L’obscurité pesait sur les yeux des motards qui blottis contre la chaleur du bus, protégés par son faisceau et bercés par sa mélodie en oubliaient le rôle qu’ils avaient à jouer. Le calme avant la tempête. Le monde s’éteignit, les auto-radios se turent peu à peu ; plus de cris, plus de rire, tout était calme (« Too Raging To Cheers »). Une première moto à bâbord dévia de sa trajectoire et finit sa course dans un ravin qui s’était dissimulé dans l’obscurité. Puis un jeune-homme, vêtu malgré la vitesse d’un simple T-shirt Mono, s’affaissa sur son guidon et perdit le contrôle : sa moto frappa violemment le sol mais la route absorba le bruit tout en retournant le choc de plein fouet ; un simple cri étouffé dans le casque. Les deux-roues tombèrent alors comme des mouches, et Comsort ne faisait plus la différence entre les aspérités du sol et les bosses humaines ; les corps passaient sous les roues et le bus continuait de filer vers l’infini. Hardcore Will Never Die, But You Will.

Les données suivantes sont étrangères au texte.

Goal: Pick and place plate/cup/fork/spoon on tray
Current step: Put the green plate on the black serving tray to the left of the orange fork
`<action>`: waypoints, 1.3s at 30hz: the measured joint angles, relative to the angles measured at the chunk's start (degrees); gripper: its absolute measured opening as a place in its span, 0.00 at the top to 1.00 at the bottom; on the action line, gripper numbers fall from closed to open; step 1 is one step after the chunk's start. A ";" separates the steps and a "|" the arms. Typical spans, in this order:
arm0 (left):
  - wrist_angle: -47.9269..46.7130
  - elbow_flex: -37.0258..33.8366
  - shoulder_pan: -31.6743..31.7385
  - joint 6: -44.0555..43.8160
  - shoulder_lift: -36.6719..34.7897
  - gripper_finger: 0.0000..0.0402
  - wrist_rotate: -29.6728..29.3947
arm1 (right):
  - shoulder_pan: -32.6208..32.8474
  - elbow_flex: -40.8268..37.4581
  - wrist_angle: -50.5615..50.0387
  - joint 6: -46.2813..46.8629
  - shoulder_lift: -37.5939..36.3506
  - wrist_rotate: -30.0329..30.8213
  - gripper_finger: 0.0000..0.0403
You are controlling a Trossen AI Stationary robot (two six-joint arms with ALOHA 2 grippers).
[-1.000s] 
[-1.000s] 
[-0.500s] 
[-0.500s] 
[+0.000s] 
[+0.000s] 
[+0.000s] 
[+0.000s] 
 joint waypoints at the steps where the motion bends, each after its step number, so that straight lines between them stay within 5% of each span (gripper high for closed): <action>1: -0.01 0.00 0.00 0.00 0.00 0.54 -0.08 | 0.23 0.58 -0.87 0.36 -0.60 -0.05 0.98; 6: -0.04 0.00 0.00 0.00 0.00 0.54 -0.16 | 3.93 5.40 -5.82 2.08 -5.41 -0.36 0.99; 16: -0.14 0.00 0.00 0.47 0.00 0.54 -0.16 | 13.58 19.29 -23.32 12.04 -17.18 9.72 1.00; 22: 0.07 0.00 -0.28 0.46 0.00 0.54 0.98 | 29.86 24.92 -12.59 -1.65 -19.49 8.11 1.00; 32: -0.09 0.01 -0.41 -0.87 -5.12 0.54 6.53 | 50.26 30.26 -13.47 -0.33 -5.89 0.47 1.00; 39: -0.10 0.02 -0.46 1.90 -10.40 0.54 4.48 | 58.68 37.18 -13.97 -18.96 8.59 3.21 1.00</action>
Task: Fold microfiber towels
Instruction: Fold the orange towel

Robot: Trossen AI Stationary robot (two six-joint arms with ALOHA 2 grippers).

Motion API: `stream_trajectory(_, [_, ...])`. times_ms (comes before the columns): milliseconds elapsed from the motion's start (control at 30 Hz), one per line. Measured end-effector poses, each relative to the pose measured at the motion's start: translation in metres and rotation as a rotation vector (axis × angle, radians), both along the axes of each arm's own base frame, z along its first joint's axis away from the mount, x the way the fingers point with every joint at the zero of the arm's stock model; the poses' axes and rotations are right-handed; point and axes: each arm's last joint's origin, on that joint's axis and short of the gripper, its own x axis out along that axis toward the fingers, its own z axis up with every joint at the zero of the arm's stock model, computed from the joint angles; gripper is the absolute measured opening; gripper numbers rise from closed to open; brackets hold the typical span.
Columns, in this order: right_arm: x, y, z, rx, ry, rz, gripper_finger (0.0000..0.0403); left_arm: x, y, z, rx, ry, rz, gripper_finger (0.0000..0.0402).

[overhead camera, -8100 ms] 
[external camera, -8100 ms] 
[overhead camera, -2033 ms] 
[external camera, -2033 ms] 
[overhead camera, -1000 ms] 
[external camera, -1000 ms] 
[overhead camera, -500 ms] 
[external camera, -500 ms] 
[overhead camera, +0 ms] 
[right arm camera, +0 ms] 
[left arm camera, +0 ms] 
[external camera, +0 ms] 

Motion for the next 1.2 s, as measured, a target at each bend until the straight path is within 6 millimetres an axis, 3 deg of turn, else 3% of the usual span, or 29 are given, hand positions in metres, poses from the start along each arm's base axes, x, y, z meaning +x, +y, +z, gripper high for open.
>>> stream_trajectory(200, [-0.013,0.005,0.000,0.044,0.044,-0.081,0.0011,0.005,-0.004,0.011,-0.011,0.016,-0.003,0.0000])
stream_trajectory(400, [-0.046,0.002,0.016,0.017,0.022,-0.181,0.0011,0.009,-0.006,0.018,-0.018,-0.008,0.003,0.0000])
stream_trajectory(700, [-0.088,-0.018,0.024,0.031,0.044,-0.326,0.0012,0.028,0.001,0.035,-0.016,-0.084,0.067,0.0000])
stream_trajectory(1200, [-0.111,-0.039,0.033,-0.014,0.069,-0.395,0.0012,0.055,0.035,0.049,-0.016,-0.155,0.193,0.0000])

Mogwai, lui aussi court dans la nuit noire. Le long d’un chemin défini, il ne prend jamais la contre-allée et fusionne ses constructions avec la linéarité de la nationale. Moteur et crissement, chauffage et climatisation et des couches sonores qui se superposent encore et encore au point d’étouffer l’espace. Et au milieu de ce brouhaha intensif, la radio dont le volume a été poussée au maximum qui s’obstine à vouloir se faire entendre distinctement ! La cacophonie est proche mais les écossais n’en n’ont que faire ! Les yeux injectés de sang et rivés sur la route, rien ne les détournera de leur objectif, de leur destination finale. Il y a toujours cette même conviction chez Mogwai mais aussi ce même égoïsme. S’ils se réjouissent dans un premier temps de cette confiance retrouvée et de cette virile autorité, les passagers deviennent pourtant vite les prisonniers d’un groupe qui a sacrifié son humanité sur l’autel de sa course effrénée.

Parfois aux aguets, parfois en automatique, Mogwai délaisse alors la finesse pour la vitesse. Peu importe le nombre et le type d’engins qui viendront se greffer à ce cortège sonore, tout le monde sera sournoisement affilié puis abandonné sur le bas-côté sans la moindre compassion.